10.Clinicopathological and molecular genetic characteristics of adult IDH wild-type diffuse gliomas
Leiming WANG ; Wei WANG ; Li LIU ; Min GAO ; Yingying YAO ; Meng ZHANG ; Yanlei XIONG ; Yang SHAO ; Dehong LU ; Lianghong TENG
Chinese Journal of Pathology 2021;50(7):734-739
Objective:To analyze the clinicopathological and molecular features and prognostic implications of adult isocitrate dehydrogenase wild type (IDH-wt) diffuse gliomas.Methods:A total of 87 cases of adult IDH-wt diffuse gliomas from 2016 to 2020 in Xuanwu Hospital of Capital Medical University were retrospectively collected. The clinicopathological characteristics and prognosis were analyzed. Molecular characteristics were also analyzed using Sanger sequencing and next generation sequencing.Results:There were 53 males and 34 females, aged from 19 to 78 years (mean 53 years). Histopathologically, there were 63 (72.4%) glioblastomas, 16 (18.4%) anaplastic astrocytomas, six (6.9%) diffuse astrocytomas, and one (1.1%) each of anaplastic oligodendrocytoma, and anaplastic oligodendroglioma.
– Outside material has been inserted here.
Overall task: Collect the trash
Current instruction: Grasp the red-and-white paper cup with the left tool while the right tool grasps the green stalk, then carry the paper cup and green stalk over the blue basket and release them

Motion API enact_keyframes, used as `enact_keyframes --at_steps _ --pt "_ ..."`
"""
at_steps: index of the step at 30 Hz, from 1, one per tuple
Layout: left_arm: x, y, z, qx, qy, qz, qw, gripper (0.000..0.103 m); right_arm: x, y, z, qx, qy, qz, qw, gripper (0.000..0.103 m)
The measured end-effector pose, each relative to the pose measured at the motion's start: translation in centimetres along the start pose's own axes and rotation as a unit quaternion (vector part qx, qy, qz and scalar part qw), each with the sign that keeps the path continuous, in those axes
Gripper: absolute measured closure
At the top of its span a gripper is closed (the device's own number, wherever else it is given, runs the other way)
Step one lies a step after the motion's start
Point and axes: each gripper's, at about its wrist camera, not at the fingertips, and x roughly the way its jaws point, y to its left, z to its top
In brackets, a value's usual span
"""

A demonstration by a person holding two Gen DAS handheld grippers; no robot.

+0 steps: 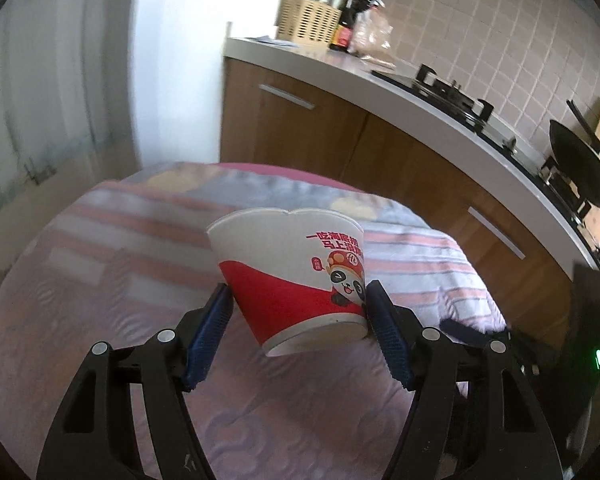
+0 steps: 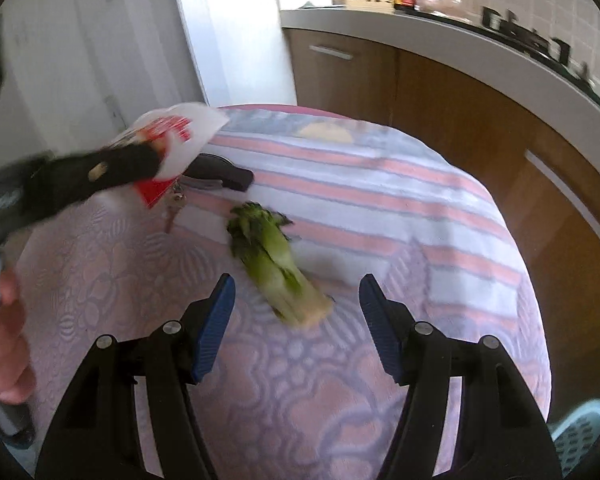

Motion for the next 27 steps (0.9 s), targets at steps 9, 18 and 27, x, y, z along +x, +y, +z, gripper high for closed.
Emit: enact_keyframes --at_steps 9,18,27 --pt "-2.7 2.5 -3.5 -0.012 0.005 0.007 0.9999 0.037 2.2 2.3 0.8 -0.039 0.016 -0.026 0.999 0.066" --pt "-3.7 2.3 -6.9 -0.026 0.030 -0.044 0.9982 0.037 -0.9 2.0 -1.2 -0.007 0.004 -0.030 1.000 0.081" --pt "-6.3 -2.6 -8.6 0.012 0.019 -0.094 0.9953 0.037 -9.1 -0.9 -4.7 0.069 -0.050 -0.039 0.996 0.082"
Common molecular genetic changes in IDH-wt gliomas included TERT promoter mutation which was found in 60 cases (69.0%); MGMT promoter methylation in 43 cases (49.4%); EGFR mutation in 38 cases (43.7%); PTEN mutation in 35 cases (40.2%) and TP53 mutation in 32 cases (36.8%). In addition, PDGFRA mutation was detected in 17 cases (19.5%), CDK4 amplification in 15 cases (17.2%) and MDM2 amplification in 11 cases (12.6%). In IDH-wt diffuse gliomas, there was no significant difference in the overall survival between TERT promoter, EGFR, PTEN, TP53, PDGFRA, CDK4, MDM2 mutations and the wild-type, since these gene mutations could co-occur in any case ( P>0.05). Also there was no significant difference in the overall survival between the WHO grade Ⅱ/Ⅲ gliomas and glioblastoma patients with these gene mutations ( P>0.05). Conclusions:TERT promoter, EGFR, PTEN, TP53, PDGFRA, CDK4 and MDM2 gene mutations are common molecular genetic changes in adult IDH-wt gliomas, and are associated with poor prognosis. It is suggested that these genes are potentially useful for predicting the prognosis and should be tested in adult IDH-wt gliomas.